A Dentro la notizia, l'avvocato Massimo Lovati, ex difensore di Andrea Sempio nel caso di Garlasco, interviene in diretta per commentare l'inizio del processo a suo carico per diffamazione.
"L'indagine del 2017 è stata frutto di una macchinazione, organizzata dagli investigatori dello studio degli avvocati difensori di Alberto Stasi che clandestinamente hanno prelevato ad Andrea Sempio il DNA", è la frase pronunciata da Massimo Lovati che gli è costata le accusa di diffamazione.
"Io non ho proferito quelle frasi a scopo diffamatorio - spiega Lovati in studio a Dentro la notizia - Era un momento conciato, preso dalla foga difensiva, fuori dalla caserma dei carabinieri di Milano. Ormai essere pentiti non significa nulla, io ho già chiesto scusa perché si sono sentiti diffamati".

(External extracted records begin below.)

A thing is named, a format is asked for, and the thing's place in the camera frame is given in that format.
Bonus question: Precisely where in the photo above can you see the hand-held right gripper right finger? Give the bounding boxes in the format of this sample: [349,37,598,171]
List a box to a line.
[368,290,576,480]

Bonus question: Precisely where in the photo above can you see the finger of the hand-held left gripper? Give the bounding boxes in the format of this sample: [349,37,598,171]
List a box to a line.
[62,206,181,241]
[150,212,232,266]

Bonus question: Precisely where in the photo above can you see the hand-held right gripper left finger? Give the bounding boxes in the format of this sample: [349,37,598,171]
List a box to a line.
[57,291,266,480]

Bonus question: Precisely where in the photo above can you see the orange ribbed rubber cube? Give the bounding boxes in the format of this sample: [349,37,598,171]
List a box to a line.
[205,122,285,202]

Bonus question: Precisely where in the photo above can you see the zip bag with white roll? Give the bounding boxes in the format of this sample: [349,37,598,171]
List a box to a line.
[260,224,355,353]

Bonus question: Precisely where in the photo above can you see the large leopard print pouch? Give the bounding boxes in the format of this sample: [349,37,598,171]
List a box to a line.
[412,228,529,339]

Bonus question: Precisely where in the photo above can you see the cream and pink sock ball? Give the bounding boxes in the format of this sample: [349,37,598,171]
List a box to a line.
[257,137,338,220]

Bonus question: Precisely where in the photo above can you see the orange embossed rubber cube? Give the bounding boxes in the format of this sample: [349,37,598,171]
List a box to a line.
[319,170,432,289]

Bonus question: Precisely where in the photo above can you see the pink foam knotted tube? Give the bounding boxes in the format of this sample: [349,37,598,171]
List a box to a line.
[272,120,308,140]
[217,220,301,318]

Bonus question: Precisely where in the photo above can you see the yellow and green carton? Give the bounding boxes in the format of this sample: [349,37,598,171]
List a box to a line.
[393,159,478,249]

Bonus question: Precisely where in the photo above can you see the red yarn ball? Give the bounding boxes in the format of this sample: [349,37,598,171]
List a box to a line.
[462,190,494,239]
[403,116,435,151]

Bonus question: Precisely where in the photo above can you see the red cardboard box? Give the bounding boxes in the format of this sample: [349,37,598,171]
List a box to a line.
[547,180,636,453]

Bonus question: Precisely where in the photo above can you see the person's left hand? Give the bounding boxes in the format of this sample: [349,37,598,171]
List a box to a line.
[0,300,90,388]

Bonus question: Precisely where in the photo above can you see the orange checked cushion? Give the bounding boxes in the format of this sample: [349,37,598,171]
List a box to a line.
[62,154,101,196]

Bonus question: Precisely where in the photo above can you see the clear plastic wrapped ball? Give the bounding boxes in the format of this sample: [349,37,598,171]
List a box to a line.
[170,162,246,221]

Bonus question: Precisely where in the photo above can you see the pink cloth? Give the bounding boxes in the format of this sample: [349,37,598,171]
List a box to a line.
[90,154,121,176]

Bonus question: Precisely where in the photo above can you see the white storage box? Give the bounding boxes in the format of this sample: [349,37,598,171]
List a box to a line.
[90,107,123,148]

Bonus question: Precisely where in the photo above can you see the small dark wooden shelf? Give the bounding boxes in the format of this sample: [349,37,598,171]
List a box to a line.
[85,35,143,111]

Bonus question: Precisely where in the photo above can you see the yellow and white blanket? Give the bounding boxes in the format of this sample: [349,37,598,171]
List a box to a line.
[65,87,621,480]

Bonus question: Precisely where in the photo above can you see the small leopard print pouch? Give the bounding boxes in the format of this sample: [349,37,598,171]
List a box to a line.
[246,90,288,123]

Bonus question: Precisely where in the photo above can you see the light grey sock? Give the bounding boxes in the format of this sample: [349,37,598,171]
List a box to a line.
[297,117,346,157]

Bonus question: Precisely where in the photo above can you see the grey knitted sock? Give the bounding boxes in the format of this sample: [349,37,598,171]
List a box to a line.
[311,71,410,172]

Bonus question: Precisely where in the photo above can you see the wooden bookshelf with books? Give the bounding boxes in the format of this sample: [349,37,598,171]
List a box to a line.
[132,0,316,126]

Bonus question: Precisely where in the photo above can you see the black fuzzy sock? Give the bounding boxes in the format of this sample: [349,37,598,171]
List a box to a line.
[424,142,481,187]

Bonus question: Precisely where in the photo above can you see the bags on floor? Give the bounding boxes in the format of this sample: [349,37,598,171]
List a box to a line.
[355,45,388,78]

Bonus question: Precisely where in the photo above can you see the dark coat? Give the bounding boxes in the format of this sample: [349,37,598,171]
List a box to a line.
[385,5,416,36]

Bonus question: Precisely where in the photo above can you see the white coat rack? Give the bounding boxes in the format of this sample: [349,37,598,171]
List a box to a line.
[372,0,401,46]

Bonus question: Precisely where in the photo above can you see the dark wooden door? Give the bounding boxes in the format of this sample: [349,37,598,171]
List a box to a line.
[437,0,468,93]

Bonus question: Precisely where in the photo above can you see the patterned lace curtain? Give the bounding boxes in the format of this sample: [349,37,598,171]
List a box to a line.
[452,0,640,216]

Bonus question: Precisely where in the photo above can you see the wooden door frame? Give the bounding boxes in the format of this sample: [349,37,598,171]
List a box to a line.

A proposito della situazione che ha portato Andrea Sempio all'anticamera del processo, Massimo Lovati aggiunge: "Non è una situazione chiara, per nulla. Finirà che questa indagine del 2025 che vede indagato Sempio non potrà proseguire fino a che non sarà decisa la revisione del processo a Stasi. Non si può processare una persona quando c'è già un condannato. Quando la giustizia ha già dato un verdetto, quindi ha chiuso una porta, la porta bisogna riaprirla. Come fanno a condannare Sempio che c'è già un condannato?"